Convolutions
Convolutions are a really cool way to smooth and even differentiate
data. You gotta check this out.
Published in ESP, January 1994.
 |
For hints, tricks and ideas about better ways to build embedded systems, subscribe to The Embedded Muse, a free biweekly e-newsletter. No hype, just down to earth embedded talk. 23,000 other engineers subscribe. It takes just a few seconds (all we need is your email address, which is shared with absolutely no one) to subscribe to the Embedded Muse. |
In November of 1992 I wrote about taming analog noise, a subject
that generated a heart warming flood of letters. A lot of you
apparently develop systems that read A/D converters and compute
some sort of response based on the input data. In the good old
days cheap 8 bit A/Ds were more than adequate for many applications,
and had such a crummy resolution that noise wasn't much of an
issue. That has certainly changed. I'm astonished at the number
of ultra-high resolution converters now cheaply available. Maxim
and others sell 16, 18, and even 20 bit A/Ds. Some are surprisingly
cheap.
18 bits of conversion drives the weight of each bit into the microvolts.
Each bit is worth:
(input voltage range)/(2**number of bits).

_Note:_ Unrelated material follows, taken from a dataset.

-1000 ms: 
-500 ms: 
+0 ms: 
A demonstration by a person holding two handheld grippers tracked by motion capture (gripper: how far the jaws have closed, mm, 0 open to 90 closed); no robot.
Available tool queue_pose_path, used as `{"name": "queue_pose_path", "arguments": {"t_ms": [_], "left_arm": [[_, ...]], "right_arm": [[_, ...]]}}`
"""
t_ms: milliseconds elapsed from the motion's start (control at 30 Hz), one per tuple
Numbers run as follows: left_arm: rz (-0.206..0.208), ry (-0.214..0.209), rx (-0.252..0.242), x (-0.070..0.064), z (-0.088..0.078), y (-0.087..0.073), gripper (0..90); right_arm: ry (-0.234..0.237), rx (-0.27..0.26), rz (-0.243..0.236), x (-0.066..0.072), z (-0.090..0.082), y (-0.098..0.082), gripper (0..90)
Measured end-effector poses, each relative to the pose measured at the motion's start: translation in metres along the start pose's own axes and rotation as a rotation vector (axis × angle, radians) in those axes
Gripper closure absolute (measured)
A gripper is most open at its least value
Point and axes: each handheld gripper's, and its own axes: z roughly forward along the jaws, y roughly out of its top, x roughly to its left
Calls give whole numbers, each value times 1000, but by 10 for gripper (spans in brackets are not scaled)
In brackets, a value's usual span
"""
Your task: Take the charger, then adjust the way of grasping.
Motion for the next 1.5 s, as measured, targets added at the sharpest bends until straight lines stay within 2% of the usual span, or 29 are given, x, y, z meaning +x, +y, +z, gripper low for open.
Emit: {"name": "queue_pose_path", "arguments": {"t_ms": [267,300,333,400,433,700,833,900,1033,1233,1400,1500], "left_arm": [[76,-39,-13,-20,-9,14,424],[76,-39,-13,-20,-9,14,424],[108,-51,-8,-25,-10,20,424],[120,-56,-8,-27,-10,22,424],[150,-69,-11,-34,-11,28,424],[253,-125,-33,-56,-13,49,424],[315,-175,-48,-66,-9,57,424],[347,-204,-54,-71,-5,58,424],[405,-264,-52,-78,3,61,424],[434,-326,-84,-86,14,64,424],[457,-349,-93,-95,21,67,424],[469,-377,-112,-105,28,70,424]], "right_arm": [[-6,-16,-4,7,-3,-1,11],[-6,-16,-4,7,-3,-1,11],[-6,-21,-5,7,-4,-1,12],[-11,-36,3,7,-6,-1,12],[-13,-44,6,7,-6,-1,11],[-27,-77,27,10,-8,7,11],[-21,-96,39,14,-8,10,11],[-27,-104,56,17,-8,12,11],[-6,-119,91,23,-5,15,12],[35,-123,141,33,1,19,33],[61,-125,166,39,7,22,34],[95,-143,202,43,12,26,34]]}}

An old 8 bit A/D converting over a 0 to +5 range had a resolution
of about 20 millivolts (.020 volts). 18 bits over the same range
gives each LSB 19 microvolts (.000019 volts)! It's awfully
hard to produce analog circuits that have less than 19 microvolts
of noise.
As I discussed a year ago, fast repetitive signals or those modulated
on a high frequency carrier are fairly easy to filter. An example
is your TV set, which receives not much more than a few microvolts
at the antenna, buried in many millivolts of noise. This is easy
to filter since the signal is modulated on the station's carrier
frequency. Narrow bandwidth RF filters notch out virtually everything
that is not at almost exactly the carrier's center frequency.
The noise is distributed over a huge bandwidth; the filters remove
all but a tiny portion of that bandwidth, taking the noise out
as well.
Radios are rather a special case. Most signals presented to digital
systems are at a much lower frequency. Indeed, most are non-periodic,
nearly DC voltages. No carrier exists; all of the "bandwidth"
carries important information. Most solutions revolve around smart
or silly averaging techniques: you read the sample N times, sum
each read, and then divide by N.
It's important that only the latest N readings are included in
the average, so very old data can't skew the results. N is chosen
large enough to generate quiet data, but must be small compared
to the rate data changes at, to avoid smearing the results.
For a running average, as each sample is collected the oldest
is dropped and the new one added. A circular buffer is often
used to store the readings. Once the buffer is initially filled
the system can provide a smoothed output by taking only one reading
and computing the average of the buffer's contents.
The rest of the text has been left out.